Dec. 17th, 2002

Better...

Dec. 17th, 2002 12:13 am
juliebata: (Default)
Went back to work today. We had our holiday potluck. I said I'd bring something weeks ago, but plague wiped this memory from my brain. Nobody minded, there was plenty of food. Very midwestern fare, casseroles, little meatballs in a crock pot, fruit punch with sherbert floating in it. God I miss California food....
Had dinner with my mom and her best friend Joan. They've known each other since they were three years old. She and her husband are my "other" parents. I was describing my rather sad Saturday, and I recieved a fine pep talk.
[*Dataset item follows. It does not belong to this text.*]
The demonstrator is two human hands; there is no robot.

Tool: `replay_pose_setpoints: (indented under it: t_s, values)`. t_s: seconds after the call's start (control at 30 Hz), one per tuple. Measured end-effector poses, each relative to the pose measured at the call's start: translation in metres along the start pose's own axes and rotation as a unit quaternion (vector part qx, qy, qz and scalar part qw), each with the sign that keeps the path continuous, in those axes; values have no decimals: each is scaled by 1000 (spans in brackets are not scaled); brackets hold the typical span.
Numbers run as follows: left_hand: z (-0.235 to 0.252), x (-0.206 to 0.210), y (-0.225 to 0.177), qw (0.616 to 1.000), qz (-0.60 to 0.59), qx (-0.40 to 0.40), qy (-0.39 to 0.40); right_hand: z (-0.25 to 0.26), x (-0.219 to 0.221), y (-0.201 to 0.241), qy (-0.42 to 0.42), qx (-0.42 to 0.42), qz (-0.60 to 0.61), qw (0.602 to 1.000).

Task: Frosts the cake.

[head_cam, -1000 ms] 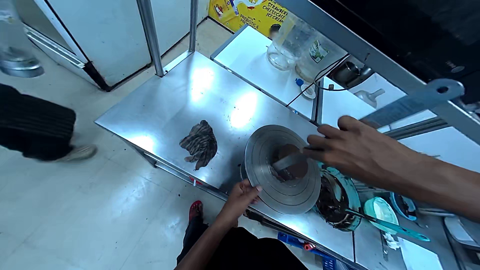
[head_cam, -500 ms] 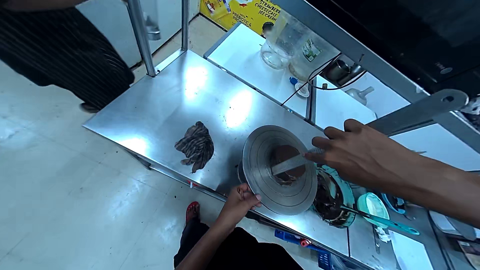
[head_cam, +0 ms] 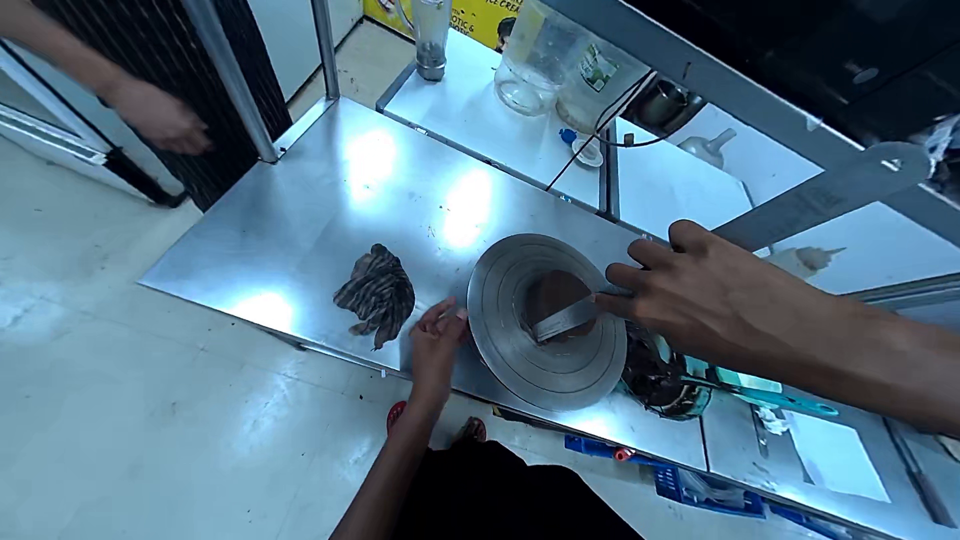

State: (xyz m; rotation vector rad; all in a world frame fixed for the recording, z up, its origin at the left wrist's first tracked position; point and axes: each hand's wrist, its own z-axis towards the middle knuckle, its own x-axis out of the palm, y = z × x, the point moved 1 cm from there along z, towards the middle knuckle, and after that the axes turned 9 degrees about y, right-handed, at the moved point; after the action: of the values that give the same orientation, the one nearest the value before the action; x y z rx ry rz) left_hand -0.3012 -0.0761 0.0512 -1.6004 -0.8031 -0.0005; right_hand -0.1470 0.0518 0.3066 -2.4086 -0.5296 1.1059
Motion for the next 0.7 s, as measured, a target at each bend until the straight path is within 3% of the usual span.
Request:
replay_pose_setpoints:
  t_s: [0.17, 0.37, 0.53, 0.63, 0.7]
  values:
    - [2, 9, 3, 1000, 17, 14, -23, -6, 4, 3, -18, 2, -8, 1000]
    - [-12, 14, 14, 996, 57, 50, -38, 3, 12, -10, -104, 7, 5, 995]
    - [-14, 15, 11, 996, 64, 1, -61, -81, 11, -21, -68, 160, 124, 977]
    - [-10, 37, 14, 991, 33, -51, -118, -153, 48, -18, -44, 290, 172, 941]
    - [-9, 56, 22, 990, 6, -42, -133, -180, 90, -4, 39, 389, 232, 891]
They love me, it'll get better, I won't be alone forever. I do feel better...
Saturday night turned out fine, Bonnie and I went out and danced. Just what we needed.
-Juliebata
juliebata: (Default)
X-mas is just a week away, and I haven't even thought about shopping yet. It'll get done, it always does, I rather enjoy the last-minute coordination with my family about who's getting what for whom (good thing my family is pretty small..).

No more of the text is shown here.